I cinque pilastri dell'Islam
I doveri del credente, ovvero i cinque pilastri, erano:
- La professione di fede.
- La preghiera cinque volte al giorno.
- L'elemosina ai poveri.
- Il digiuno nel mese del Ramadan.
- Il pellegrinaggio a La Mecca.
Il loro libro sacro è il Corano, dove è raccolta la rivelazione a Maometto e gli insegnamenti del profeta nella sunna.
Opposizione e diffusione dell'Islam
La predicazione di Maometto incontrò l’opposizione di molti mercanti, che temevano di perdere la loro posizione politica ed economica. Minacciato, si ritirò a Medina, dove questo evento è ricordato come l’egira, oppure come l'inizio dell'era islamica. Nel 630, Maometto rientrò a La Mecca, dedicando i suoi ultimi anni alla diffusione della fede islamica.
Divisione e conquiste islamiche
Maometto è ricordato ancora oggi come un profeta, e quindi i suoi primi quattro successori dopo la sua morte furono eletti dalla comunità dei credenti, chiamata umma. I califfi poi guidarono gli arabi in una serie di conquiste che portarono alla distruzione dell’impero persiano. Con il califfo Alì, la comunità dei credenti si divise in due gruppi contrapposti: gli sciiti, che erano sostenitori di Alì e contrari alla sunna, e i sunniti, che erano oppositori di Alì e rispettosi della sunna. Prevalsero i sunniti. Nel 750, una sanguinosa rivolta travolse gli Omayyadi, un clan creato dai sunniti, e mise al loro posto gli abbasidi, che portarono la capitale a Baghdad.
Domande da interrogazione
- Qual è l'origine della religione islamica?

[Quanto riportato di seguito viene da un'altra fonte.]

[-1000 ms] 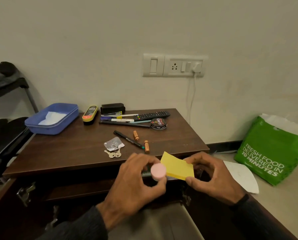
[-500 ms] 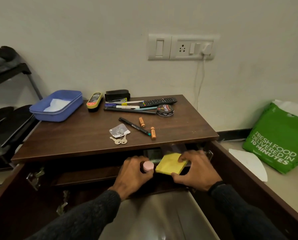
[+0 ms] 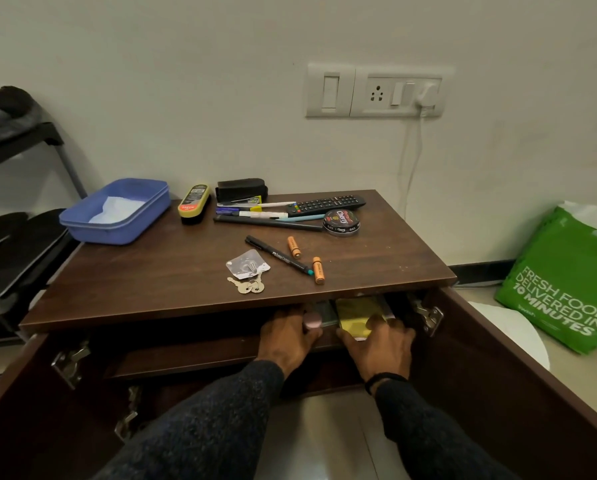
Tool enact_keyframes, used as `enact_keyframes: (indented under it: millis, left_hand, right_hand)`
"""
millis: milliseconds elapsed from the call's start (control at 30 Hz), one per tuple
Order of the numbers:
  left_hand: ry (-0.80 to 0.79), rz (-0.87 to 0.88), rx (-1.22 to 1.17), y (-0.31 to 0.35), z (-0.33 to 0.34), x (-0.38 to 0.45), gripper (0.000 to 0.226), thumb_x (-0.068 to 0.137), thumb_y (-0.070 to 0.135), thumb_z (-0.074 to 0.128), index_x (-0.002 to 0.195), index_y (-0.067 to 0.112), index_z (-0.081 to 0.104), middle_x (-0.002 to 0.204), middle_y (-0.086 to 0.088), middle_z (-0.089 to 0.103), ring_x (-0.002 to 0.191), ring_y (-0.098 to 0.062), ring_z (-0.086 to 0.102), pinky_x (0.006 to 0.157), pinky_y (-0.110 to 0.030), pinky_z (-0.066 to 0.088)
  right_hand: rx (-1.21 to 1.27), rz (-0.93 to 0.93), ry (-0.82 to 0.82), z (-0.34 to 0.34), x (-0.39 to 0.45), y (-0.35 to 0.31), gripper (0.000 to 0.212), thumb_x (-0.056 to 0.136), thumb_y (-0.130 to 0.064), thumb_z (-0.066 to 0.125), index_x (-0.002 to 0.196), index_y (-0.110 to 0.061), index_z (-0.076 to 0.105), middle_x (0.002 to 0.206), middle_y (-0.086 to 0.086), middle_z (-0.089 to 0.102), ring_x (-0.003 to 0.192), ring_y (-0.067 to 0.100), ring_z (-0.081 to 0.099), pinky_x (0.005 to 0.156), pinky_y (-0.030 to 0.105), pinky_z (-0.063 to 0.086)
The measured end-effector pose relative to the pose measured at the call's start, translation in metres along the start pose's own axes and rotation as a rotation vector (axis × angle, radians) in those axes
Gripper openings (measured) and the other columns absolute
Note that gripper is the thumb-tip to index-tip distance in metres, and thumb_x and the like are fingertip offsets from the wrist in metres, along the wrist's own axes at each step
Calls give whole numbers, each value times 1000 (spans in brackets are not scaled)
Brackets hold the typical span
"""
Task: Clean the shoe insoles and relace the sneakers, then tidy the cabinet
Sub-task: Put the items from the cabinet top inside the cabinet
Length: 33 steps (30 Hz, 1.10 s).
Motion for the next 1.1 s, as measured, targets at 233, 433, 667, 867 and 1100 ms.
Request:
enact_keyframes:
  millis: [233,433,667,867,1100]
  left_hand:
    - [93,152,30,0,-5,-9,49,88,58,64,129,32,58,122,2,66,111,-19,60,98,-40,49]
    - [108,265,3,13,0,-15,44,86,49,71,125,34,59,121,4,67,109,-16,62,94,-36,52]
    - [111,200,-59,17,5,-10,46,88,50,69,129,32,60,124,2,65,112,-17,59,96,-36,52]
    - [89,78,-24,10,8,-7,49,90,54,65,124,20,61,126,-7,61,116,-27,55,99,-38,47]
    - [50,107,-77,11,13,-4,54,90,53,65,137,28,55,133,-4,60,122,-24,54,106,-42,45]
  right_hand:
    - [2,49,-14,12,8,5,76,71,-86,55,116,-26,66,123,12,60,116,35,48,90,43,45]
    - [113,11,-68,9,6,4,69,77,-69,69,125,-20,65,133,10,57,124,33,42,95,42,45]
    - [124,-65,-187,8,6,14,53,86,-45,72,134,-25,61,137,8,55,132,31,36,104,43,44]
    - [-166,-122,-86,-3,5,13,34,98,-37,56,130,-26,59,142,11,42,129,32,37,98,40,48]
    - [-318,-145,-150,2,-1,-3,42,92,-25,63,133,-19,52,149,13,32,134,36,36,97,43,51]
Point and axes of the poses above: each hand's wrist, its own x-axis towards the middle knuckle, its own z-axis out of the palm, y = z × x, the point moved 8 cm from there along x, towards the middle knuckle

- Quali sono i cinque pilastri dell'Islam?
- Come si è sviluppata la divisione all'interno della comunità islamica?
L'Islam ha origine nell'Arabia del settimo secolo, dove Maometto, un mercante di La Mecca, annunciò di aver ricevuto l'ultima rivelazione di Allah, fondando una nuova religione monoteista influenzata dall'ebraismo e dal cristianesimo.
I cinque pilastri dell'Islam comprendono la professione di fede, la preghiera cinque volte al giorno, l'elemosina ai poveri, il digiuno nel mese del Ramadan e il pellegrinaggio a La Mecca, come indicato nel Corano.
Dopo la morte di Maometto, la comunità islamica si divise in sunniti e sciiti, a causa delle divergenze sui successori di Maometto, con i sunniti che prevalsero e gli sciiti che sostennero Alì, il quarto califfo.